[Task item] Find the string "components" in the listing and report every line that has it.

[Provided data]

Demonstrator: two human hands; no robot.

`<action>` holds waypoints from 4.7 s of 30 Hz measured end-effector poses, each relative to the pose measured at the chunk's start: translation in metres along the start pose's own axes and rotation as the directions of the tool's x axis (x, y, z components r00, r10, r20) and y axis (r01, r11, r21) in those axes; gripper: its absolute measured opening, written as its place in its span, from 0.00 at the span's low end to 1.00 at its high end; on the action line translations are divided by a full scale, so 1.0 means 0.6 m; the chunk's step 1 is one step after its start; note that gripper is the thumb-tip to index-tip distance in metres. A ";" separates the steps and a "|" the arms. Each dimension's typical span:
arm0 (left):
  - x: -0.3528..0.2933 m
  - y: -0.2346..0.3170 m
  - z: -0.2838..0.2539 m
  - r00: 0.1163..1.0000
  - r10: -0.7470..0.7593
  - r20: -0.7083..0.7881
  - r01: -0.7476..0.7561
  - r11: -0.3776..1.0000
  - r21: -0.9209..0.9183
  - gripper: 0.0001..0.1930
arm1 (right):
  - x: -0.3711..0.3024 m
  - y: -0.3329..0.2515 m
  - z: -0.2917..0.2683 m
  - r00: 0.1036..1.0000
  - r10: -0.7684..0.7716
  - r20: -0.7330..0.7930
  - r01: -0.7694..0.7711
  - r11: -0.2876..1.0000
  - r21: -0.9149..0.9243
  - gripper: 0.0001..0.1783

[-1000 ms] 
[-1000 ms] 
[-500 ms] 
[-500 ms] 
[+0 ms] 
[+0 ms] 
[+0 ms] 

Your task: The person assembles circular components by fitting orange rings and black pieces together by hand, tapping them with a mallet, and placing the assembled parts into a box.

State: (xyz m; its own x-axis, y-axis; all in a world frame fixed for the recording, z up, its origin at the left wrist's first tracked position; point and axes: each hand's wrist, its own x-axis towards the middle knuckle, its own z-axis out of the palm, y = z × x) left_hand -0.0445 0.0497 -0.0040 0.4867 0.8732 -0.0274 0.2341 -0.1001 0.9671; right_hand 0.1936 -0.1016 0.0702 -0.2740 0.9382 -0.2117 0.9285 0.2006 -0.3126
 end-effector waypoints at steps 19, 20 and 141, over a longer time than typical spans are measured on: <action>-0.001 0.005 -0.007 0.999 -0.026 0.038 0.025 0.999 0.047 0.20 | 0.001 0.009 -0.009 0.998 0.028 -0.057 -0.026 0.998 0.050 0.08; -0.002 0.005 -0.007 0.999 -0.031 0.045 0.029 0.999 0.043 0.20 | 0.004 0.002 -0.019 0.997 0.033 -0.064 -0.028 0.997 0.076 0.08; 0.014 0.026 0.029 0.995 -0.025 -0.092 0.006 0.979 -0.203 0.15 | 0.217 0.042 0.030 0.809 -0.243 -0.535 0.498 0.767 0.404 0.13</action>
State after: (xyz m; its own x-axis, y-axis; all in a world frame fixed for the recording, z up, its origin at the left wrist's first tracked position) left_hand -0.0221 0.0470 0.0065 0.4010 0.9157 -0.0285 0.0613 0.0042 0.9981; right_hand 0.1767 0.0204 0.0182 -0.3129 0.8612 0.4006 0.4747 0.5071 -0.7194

[Result of the task]
`<action>` holds waypoints from 4.7 s of 30 Hz measured end-effector poses, each relative to the pose measured at the chunk's start: translation in metres along the start pose's own axes and rotation as the directions of the tool's x axis (x, y, z components r00, r10, r20) and y axis (r01, r11, r21) in those axes; gripper: its absolute measured opening, written as its place in its span, from 0.00 at the span's low end to 1.00 at its high end; on the action line translations are divided by a full scale, so 1.0 means 0.6 m; the chunk's step 1 is one step after its start; note that gripper is the thumb-tip to index-tip distance in metres. A ";" separates the steps and a "|" the arms. Each dimension's typical span:
Your task: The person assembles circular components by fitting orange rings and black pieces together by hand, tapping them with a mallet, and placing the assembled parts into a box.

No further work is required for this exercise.